- _Data section_:

········

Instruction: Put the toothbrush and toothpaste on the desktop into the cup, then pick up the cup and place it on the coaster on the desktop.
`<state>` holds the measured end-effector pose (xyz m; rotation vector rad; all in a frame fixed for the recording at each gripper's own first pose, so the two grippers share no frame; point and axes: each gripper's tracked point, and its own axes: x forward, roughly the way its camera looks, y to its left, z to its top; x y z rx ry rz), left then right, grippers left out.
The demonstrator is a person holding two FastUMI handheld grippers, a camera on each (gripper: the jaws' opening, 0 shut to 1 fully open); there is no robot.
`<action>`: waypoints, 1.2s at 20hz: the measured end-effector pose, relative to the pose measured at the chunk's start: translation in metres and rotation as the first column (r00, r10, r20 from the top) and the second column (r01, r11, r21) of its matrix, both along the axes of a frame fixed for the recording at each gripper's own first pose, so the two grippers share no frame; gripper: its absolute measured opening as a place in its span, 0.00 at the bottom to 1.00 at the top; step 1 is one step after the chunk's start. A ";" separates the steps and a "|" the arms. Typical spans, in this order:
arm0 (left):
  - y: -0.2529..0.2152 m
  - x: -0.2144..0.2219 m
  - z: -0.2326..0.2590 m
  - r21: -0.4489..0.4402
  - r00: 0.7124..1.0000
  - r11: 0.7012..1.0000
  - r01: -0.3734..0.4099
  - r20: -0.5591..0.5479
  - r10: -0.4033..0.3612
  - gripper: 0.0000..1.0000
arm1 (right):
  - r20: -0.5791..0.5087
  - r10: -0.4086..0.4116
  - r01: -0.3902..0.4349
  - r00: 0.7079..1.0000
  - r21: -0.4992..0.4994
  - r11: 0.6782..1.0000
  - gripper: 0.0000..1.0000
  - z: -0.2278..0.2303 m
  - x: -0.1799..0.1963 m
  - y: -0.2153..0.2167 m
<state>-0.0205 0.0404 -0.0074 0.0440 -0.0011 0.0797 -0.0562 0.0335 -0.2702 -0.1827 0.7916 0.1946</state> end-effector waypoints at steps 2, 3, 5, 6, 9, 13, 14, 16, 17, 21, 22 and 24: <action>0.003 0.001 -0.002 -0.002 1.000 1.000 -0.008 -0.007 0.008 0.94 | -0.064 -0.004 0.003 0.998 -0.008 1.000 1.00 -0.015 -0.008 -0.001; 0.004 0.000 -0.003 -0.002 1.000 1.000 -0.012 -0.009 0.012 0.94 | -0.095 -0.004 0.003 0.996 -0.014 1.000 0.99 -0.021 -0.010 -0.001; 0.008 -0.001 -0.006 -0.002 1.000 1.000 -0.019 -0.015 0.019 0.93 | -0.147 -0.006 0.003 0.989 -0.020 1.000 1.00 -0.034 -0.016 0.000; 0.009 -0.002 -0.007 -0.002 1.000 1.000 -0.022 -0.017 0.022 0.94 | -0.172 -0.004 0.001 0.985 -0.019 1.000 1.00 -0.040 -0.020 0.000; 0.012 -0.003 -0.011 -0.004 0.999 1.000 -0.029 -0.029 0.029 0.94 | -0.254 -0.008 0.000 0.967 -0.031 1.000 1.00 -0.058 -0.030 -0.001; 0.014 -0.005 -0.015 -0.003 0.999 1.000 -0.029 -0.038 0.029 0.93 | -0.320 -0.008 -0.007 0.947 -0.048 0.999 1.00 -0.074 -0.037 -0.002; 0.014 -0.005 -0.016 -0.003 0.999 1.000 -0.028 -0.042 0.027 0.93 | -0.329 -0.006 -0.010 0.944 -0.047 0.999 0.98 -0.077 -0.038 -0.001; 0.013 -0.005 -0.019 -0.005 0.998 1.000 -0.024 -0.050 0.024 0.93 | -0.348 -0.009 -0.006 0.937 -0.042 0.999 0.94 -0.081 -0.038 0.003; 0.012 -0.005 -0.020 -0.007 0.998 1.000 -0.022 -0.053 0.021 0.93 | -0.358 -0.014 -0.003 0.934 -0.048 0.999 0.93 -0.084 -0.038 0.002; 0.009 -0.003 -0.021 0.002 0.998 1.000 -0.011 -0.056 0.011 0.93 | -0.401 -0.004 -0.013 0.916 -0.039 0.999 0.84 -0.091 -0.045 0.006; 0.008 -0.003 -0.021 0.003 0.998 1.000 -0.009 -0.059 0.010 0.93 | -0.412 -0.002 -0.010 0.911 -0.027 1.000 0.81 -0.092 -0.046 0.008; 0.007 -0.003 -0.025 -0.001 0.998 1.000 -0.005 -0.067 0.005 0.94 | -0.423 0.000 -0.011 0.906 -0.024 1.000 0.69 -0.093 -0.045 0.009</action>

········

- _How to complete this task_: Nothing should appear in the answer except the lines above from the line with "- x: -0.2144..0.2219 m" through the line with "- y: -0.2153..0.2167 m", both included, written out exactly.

- _Response below_:
  - x: -0.2144..0.2219 m
  - z: -0.2326..0.2590 m
  - r21: -0.4489..0.4402
  - r00: 0.7124..1.0000
  - r11: 0.7012..1.0000
  - r01: -0.3734..0.4099
  - r20: -0.5591..0.5479
  - r10: -0.4033..0.3612
  - gripper: 0.0000..1.0000
arm1 (right):
  - r20: -0.5791..0.5087
  - r10: -0.4086..0.4116
  - r01: -0.3902..0.4349
  - r00: 0.7079..1.0000
  - r21: -0.4992..0.4994
  - r11: 0.6782..1.0000
  - gripper: 0.0000..1.0000
  - z: -0.2278..0.2303 m
  - x: -0.1799..0.1963 m
  - y: -0.2153..0.2167 m

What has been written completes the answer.